• **Directions**: Below are the records; count how many of their lines contain the word "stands" and give that number only.

• **Excerpted data**:
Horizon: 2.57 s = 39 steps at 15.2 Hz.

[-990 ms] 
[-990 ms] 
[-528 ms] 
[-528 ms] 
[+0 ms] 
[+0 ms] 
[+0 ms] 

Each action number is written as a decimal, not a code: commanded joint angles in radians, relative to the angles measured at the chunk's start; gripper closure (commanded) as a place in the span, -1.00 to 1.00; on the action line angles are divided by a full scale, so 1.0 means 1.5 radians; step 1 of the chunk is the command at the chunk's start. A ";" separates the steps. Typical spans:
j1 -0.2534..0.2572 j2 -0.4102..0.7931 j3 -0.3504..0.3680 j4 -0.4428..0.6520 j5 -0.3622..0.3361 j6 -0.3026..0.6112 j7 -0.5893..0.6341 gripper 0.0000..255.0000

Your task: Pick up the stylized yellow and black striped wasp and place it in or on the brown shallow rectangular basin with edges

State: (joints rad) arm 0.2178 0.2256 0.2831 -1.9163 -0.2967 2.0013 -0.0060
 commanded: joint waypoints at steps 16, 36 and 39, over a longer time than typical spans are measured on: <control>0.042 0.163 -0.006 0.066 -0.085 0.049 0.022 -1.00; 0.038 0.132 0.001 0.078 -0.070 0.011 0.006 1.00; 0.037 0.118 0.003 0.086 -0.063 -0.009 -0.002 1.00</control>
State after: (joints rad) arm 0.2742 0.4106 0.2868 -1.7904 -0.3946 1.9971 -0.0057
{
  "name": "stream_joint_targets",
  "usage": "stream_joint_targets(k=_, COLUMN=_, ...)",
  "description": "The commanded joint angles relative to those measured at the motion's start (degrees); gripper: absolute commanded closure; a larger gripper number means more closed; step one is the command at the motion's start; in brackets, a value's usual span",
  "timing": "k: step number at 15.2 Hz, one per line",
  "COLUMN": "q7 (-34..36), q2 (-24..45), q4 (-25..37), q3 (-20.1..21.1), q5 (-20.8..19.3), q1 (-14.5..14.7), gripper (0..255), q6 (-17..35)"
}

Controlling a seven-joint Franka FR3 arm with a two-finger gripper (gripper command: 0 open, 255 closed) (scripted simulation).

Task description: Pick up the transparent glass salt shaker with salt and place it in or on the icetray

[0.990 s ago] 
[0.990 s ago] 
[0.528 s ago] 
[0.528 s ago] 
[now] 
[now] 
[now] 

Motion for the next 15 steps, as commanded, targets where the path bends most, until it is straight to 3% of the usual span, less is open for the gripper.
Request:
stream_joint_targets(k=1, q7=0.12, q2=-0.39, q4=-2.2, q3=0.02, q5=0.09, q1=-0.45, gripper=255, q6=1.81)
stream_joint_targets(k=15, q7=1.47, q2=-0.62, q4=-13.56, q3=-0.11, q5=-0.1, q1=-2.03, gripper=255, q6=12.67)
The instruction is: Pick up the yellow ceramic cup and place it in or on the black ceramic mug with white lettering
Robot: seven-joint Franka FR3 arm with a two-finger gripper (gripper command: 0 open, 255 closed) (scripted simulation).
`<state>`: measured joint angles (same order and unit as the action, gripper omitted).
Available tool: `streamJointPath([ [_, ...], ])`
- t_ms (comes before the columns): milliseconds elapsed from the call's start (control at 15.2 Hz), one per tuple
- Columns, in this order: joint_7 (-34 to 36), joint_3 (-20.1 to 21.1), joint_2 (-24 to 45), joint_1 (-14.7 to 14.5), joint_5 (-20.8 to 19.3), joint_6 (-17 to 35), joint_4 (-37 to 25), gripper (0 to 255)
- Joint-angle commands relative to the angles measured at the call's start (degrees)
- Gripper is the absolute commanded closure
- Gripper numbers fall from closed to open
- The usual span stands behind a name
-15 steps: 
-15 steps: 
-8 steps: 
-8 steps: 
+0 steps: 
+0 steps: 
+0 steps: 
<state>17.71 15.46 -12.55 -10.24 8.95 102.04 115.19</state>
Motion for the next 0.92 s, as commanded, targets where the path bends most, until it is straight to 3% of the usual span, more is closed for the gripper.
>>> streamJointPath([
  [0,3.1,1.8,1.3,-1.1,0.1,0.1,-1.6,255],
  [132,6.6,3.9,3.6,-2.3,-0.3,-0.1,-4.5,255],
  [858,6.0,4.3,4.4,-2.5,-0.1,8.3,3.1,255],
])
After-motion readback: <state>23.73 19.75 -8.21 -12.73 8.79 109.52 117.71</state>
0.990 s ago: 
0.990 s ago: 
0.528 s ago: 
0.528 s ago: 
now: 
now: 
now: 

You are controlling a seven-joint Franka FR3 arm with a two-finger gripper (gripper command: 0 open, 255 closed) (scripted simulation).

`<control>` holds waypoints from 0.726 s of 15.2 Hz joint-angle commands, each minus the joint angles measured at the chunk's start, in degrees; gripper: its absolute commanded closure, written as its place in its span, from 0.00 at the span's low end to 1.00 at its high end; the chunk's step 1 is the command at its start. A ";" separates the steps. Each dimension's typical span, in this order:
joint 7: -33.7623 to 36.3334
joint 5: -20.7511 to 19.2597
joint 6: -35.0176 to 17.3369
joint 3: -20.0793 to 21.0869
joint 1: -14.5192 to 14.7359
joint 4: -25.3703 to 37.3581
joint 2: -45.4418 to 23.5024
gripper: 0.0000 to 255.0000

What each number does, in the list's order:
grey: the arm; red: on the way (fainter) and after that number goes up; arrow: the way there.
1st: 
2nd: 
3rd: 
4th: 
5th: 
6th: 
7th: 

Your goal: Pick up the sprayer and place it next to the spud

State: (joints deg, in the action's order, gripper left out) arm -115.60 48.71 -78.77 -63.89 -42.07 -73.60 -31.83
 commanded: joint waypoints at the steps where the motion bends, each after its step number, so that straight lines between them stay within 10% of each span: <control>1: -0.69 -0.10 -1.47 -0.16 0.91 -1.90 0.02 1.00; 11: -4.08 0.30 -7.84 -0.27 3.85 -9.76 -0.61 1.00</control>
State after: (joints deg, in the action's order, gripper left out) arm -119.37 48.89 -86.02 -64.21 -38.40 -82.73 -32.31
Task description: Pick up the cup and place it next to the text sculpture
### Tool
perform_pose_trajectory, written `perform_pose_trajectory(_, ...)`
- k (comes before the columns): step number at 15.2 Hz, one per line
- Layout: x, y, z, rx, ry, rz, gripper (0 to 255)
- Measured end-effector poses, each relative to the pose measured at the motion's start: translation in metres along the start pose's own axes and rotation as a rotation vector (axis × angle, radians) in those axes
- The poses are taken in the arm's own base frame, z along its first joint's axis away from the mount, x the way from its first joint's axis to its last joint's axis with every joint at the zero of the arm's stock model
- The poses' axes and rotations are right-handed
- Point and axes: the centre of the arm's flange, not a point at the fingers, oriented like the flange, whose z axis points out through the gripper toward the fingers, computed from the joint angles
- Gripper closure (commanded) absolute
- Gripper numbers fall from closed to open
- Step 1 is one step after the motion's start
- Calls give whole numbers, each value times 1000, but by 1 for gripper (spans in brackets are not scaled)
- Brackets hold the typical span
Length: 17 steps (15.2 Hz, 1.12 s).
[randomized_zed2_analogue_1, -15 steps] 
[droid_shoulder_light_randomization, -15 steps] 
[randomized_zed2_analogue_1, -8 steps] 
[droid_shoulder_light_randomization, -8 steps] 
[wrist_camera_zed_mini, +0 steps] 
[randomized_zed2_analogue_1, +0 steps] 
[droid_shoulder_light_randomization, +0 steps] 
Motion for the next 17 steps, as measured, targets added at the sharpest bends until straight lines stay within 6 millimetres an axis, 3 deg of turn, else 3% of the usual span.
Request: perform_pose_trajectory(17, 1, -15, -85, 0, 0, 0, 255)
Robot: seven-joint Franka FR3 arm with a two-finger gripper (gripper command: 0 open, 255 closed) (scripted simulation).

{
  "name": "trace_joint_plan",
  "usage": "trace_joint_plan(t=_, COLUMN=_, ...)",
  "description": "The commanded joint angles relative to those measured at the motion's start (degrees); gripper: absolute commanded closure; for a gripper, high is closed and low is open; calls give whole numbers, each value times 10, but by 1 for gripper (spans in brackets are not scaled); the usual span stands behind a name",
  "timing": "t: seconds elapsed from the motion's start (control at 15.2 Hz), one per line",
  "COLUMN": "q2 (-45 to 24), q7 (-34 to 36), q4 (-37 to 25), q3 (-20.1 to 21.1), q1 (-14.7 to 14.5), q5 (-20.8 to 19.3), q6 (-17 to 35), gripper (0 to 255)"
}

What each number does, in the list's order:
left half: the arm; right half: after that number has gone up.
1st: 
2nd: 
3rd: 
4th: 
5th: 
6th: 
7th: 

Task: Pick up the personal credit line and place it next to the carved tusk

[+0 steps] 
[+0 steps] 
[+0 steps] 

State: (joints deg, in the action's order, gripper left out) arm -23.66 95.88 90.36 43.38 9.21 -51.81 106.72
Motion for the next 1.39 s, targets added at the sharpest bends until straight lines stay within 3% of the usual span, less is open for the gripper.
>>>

• **Task answer**: 2